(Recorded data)

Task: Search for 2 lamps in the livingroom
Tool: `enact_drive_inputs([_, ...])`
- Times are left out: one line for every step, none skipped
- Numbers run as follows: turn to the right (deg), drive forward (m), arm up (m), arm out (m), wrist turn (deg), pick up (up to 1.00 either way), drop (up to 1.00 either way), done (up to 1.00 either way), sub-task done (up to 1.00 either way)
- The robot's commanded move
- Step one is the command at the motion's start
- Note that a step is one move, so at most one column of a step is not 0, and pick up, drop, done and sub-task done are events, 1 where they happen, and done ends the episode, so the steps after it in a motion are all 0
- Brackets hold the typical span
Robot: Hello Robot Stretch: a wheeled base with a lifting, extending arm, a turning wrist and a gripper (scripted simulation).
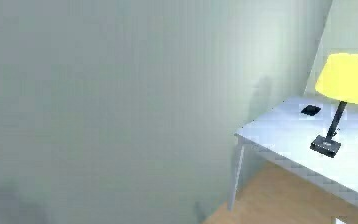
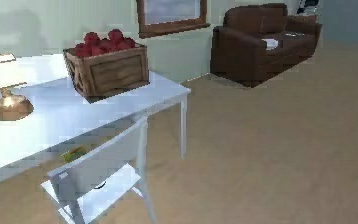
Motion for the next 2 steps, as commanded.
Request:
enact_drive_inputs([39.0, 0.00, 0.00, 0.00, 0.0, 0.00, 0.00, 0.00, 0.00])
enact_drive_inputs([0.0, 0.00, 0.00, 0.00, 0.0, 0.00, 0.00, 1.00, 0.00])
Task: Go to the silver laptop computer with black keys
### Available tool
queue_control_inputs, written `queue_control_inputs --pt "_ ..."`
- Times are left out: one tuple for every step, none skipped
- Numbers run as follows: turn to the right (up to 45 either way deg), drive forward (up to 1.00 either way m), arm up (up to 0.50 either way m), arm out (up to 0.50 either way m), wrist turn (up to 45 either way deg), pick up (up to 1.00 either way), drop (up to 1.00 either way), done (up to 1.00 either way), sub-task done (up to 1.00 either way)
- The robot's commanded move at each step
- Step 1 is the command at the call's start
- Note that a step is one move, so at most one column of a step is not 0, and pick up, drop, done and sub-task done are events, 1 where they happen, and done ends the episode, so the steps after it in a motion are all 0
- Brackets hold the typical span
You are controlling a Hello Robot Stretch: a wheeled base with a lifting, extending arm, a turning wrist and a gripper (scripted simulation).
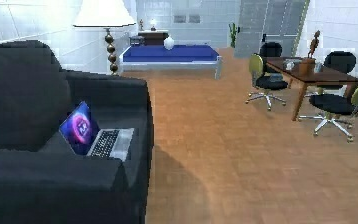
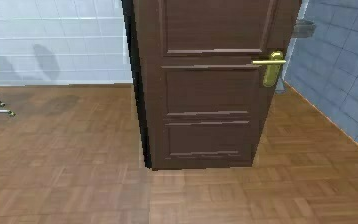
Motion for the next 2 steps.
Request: queue_control_inputs --pt "-12.0 0.0 0.0 0.0 0.0 0.0 0.0 0.0 0.0" --pt "0.0 0.15 0.0 0.0 0.0 0.0 0.0 0.0 0.0"
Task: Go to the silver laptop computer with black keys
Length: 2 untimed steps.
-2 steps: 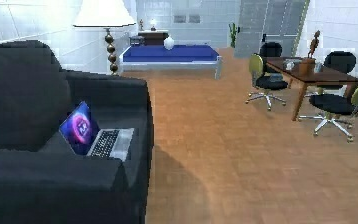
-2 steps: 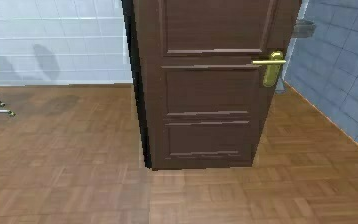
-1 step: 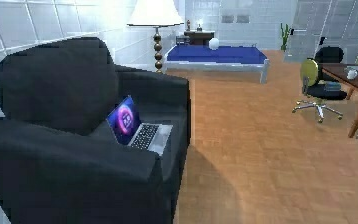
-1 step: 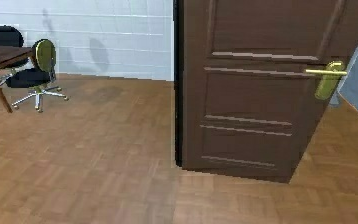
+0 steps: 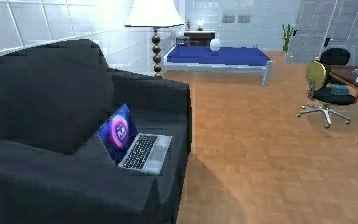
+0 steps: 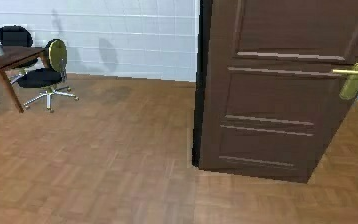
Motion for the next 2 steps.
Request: queue_control_inputs --pt "-12.0 0.0 0.0 0.0 0.0 0.0 0.0 0.0 0.0" --pt "0.0 0.0 0.0 0.0 0.0 0.0 0.0 1.0 0.0"
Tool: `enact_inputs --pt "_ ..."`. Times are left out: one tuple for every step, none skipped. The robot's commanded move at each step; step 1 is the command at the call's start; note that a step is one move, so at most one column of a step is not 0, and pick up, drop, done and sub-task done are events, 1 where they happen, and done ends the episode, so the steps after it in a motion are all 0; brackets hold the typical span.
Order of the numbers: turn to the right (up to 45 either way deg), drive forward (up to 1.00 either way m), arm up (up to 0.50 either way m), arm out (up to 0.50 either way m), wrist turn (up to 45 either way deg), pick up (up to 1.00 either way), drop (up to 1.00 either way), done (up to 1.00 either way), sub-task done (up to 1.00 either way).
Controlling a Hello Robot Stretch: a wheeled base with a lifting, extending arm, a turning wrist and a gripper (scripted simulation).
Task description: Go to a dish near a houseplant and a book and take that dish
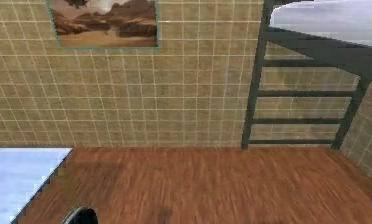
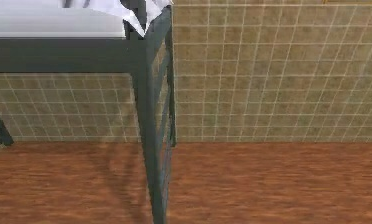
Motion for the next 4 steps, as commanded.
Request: enact_inputs --pt "0.0 0.50 0.00 0.00 0.0 0.00 0.00 0.00 0.00" --pt "-45.0 0.00 0.00 0.00 0.0 0.00 0.00 0.00 0.00" --pt "45.0 0.00 0.00 0.00 0.0 0.00 0.00 0.00 0.00" --pt "24.0 0.00 0.00 0.00 0.0 0.00 0.00 0.00 0.00"
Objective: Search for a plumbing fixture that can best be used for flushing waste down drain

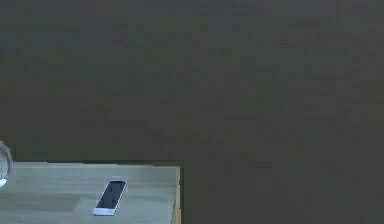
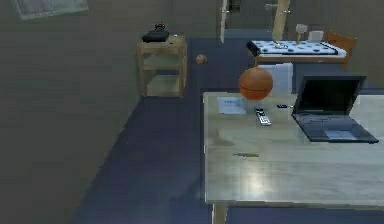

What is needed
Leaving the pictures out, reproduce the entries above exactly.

Exercise solution
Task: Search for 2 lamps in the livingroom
Tool: `enact_drive_inputs([_, ...])`
- Times are left out: one line for every step, none skipped
- Numbers run as follows: turn to the right (deg), drive forward (m), arm up (m), arm out (m), wrist turn (deg), pick up (up to 1.00 either way), drop (up to 1.00 either way), done (up to 1.00 either way), sub-task done (up to 1.00 either way)
- The robot's commanded move
- Step one is the command at the motion's start
- Note that a step is one move, so at most one column of a step is not 0, and pick up, drop, done and sub-task done are events, 1 where they happen, and done ends the episode, so the steps after it in a motion are all 0
- Brackets hold the typical span
Robot: Hello Robot Stretch: a wheeled base with a lifting, extending arm, a turning wrist and a gripper (scripted simulation).
Motion for the next 2 steps, as commanded.
Request:
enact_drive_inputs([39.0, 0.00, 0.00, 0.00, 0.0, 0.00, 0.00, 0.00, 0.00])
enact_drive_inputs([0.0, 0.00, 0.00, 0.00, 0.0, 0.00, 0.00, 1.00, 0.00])
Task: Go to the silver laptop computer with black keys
### Available tool
queue_control_inputs, written `queue_control_inputs --pt "_ ..."`
- Times are left out: one tuple for every step, none skipped
- Numbers run as follows: turn to the right (up to 45 either way deg), drive forward (up to 1.00 either way m), arm up (up to 0.50 either way m), arm out (up to 0.50 either way m), wrist turn (up to 45 either way deg), pick up (up to 1.00 either way), drop (up to 1.00 either way), done (up to 1.00 either way), sub-task done (up to 1.00 either way)
- The robot's commanded move at each step
- Step 1 is the command at the call's start
- Note that a step is one move, so at most one column of a step is not 0, and pick up, drop, done and sub-task done are events, 1 where they happen, and done ends the episode, so the steps after it in a motion are all 0
- Brackets hold the typical span
You are controlling a Hello Robot Stretch: a wheeled base with a lifting, extending arm, a turning wrist and a gripper (scripted simulation).
Motion for the next 2 steps.
Request: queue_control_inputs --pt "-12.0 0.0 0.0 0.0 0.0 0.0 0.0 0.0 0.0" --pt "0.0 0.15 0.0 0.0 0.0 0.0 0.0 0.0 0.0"
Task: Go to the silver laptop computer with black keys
Length: 2 untimed steps.
-2 steps: 
-2 steps: 
-1 step: 
-1 step: 
+0 steps: 
+0 steps: 
Motion for the next 2 steps.
Request: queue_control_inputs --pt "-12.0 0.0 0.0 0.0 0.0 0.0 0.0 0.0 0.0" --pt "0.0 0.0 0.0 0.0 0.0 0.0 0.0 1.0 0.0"
Tool: `enact_inputs --pt "_ ..."`. Times are left out: one tuple for every step, none skipped. The robot's commanded move at each step; step 1 is the command at the call's start; note that a step is one move, so at most one column of a step is not 0, and pick up, drop, done and sub-task done are events, 1 where they happen, and done ends the episode, so the steps after it in a motion are all 0; brackets hold the typical span.
Order of the numbers: turn to the right (up to 45 either way deg), drive forward (up to 1.00 either way m), arm up (up to 0.50 either way m), arm out (up to 0.50 either way m), wrist turn (up to 45 either way deg), pick up (up to 1.00 either way), drop (up to 1.00 either way), done (up to 1.00 either way), sub-task done (up to 1.00 either way).
Controlling a Hello Robot Stretch: a wheeled base with a lifting, extending arm, a turning wrist and a gripper (scripted simulation).
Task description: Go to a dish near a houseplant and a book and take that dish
Motion for the next 4 steps, as commanded.
Request: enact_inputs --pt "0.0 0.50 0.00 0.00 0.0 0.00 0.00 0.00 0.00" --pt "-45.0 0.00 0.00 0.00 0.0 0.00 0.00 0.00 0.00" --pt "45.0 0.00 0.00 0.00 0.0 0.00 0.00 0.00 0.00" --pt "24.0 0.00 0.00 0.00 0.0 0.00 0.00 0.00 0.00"
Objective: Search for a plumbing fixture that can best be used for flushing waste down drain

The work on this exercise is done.